◆ Requirement: Work out how many lines of the listing hold the string "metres", then answer with that number and nothing else.

◆ Stored data:
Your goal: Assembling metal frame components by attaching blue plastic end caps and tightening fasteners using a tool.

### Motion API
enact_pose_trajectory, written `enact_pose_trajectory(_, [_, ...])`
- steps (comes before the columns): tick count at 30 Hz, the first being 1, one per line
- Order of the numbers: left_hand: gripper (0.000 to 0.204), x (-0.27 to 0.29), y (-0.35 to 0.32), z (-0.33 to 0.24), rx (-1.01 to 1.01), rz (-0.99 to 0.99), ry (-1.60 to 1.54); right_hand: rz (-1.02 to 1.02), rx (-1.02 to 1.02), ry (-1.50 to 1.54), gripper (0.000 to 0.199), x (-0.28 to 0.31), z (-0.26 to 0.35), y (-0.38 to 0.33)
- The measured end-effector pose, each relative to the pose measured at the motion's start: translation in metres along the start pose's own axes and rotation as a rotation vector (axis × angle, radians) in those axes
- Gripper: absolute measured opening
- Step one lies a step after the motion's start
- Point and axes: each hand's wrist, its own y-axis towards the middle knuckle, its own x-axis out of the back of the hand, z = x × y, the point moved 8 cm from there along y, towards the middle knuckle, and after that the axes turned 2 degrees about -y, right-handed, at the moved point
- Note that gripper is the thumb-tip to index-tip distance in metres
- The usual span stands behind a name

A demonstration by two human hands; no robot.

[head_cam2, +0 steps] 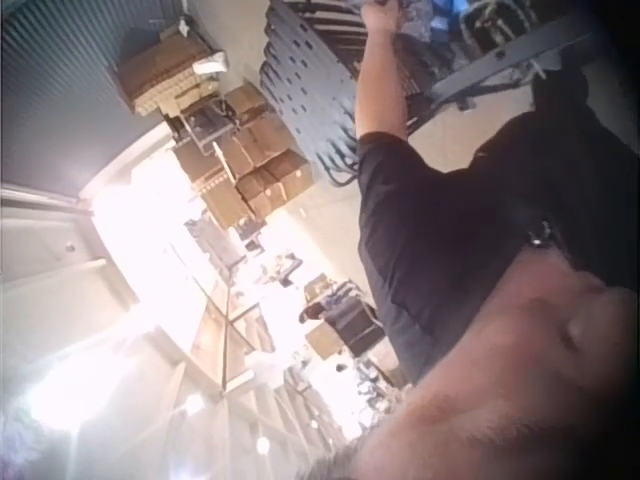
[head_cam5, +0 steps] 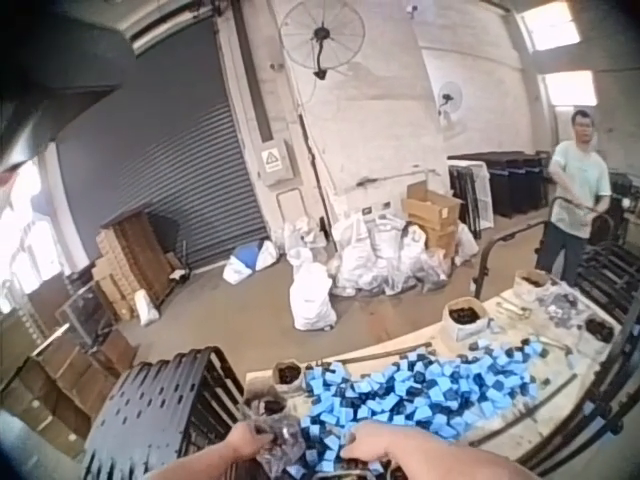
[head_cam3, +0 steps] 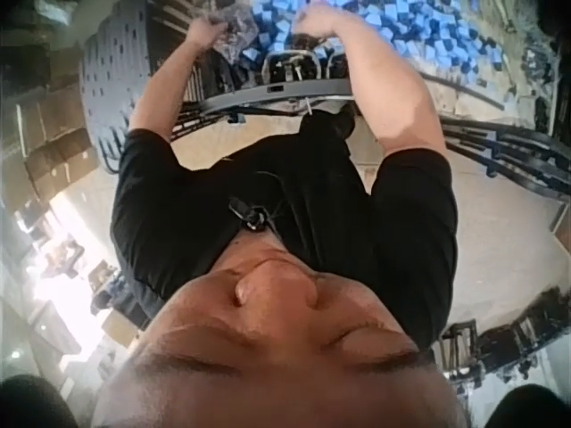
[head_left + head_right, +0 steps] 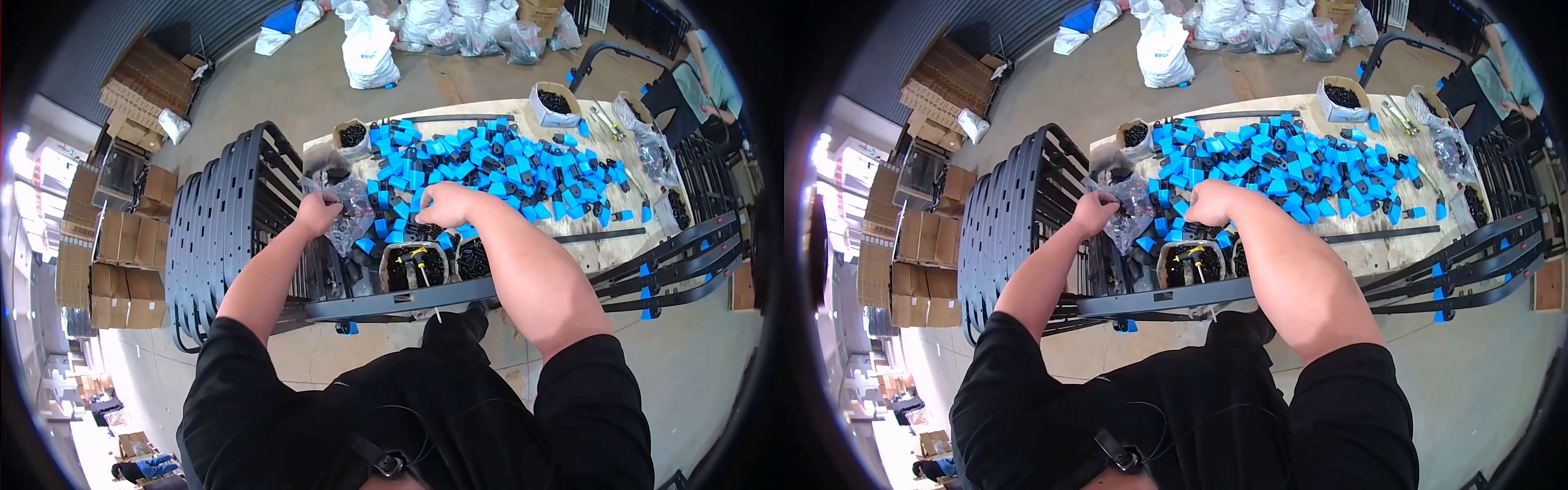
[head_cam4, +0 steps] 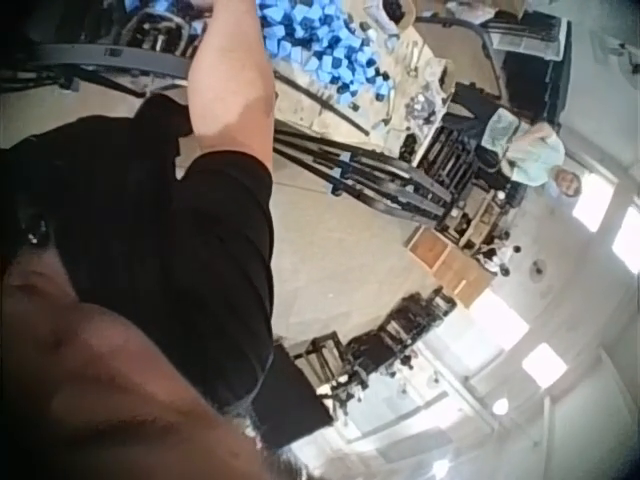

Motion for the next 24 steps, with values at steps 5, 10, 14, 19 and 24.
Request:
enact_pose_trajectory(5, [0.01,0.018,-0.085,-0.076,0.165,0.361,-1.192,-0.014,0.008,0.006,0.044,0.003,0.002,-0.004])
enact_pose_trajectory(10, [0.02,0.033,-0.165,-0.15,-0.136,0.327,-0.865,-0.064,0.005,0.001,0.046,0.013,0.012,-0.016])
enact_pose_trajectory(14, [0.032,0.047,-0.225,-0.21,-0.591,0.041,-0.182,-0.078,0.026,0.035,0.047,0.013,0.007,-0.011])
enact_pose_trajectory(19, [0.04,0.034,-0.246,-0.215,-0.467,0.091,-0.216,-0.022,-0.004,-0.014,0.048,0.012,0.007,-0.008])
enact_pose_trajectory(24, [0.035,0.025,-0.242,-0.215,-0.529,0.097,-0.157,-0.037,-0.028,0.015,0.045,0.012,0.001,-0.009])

◆ Output of the exercise: 2